REQUIRED WORK -
A faithful copy of all the data is the goal; omit the pictures.

SUPPLIED MATERIAL -
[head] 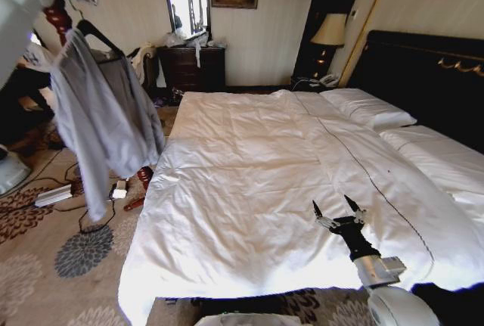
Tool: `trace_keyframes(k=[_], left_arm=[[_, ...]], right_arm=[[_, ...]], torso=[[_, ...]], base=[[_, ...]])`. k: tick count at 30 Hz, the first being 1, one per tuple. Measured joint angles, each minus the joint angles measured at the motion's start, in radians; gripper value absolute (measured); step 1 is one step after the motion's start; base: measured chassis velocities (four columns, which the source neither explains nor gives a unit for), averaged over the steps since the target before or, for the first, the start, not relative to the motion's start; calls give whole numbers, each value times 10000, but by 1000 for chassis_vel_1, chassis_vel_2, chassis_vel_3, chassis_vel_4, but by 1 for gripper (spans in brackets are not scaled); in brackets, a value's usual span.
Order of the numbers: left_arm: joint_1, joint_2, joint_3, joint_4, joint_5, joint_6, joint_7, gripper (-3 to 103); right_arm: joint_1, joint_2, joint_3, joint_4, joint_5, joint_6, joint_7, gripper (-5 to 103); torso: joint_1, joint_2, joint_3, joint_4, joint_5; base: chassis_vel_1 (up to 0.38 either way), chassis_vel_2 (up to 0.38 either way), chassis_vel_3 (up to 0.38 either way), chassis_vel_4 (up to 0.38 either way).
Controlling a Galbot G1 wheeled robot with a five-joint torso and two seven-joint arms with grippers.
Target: Pick up the clothes from the bed and hang them on the clothes hanger.
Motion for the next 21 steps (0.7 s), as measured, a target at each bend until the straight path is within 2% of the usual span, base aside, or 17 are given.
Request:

ANSWER SECTION -
[head] 
Tool: `trace_keyframes(k=[_], left_arm=[[_, ...]], right_arm=[[_, ...]], torso=[[_, ...]], base=[[_, ...]])`. k: tick count at 30 Hz, the first being 1, one per tuple. Measured joint angles, each minus the joint angles measured at the motion's start, in radians; gripper value absolute (measured); step 1 is one step after the motion's start; base: measured chassis velocities (four columns, which the source neither explains nor gives a unit for), averaged over the steps since the target before or, for the first, the start, not relative to the motion's start; calls give whole numbers, each value times 10000, but by 1000 for chassis_vel_1, chassis_vel_2, chassis_vel_3, chassis_vel_4, but by 1 for gripper (spans in brackets are not scaled); in brackets, a value's usual span.
Order of the numbers: left_arm: joint_1, joint_2, joint_3, joint_4, joint_5, joint_6, joint_7, gripper (-3 to 103); right_arm: joint_1, joint_2, joint_3, joint_4, joint_5, joint_6, joint_7, gripper (-5 to 103); torso: joint_1, joint_2, joint_3, joint_4, joint_5; base: chassis_vel_1 (up to 0.38 either way), chassis_vel_2 (up to 0.38 either way), chassis_vel_3 (up to 0.38 either way), chassis_vel_4 (up to 0.38 either way).
Controlling a Galbot G1 wheeled robot with a five-joint torso and two seven-joint arms with grippers.
Target: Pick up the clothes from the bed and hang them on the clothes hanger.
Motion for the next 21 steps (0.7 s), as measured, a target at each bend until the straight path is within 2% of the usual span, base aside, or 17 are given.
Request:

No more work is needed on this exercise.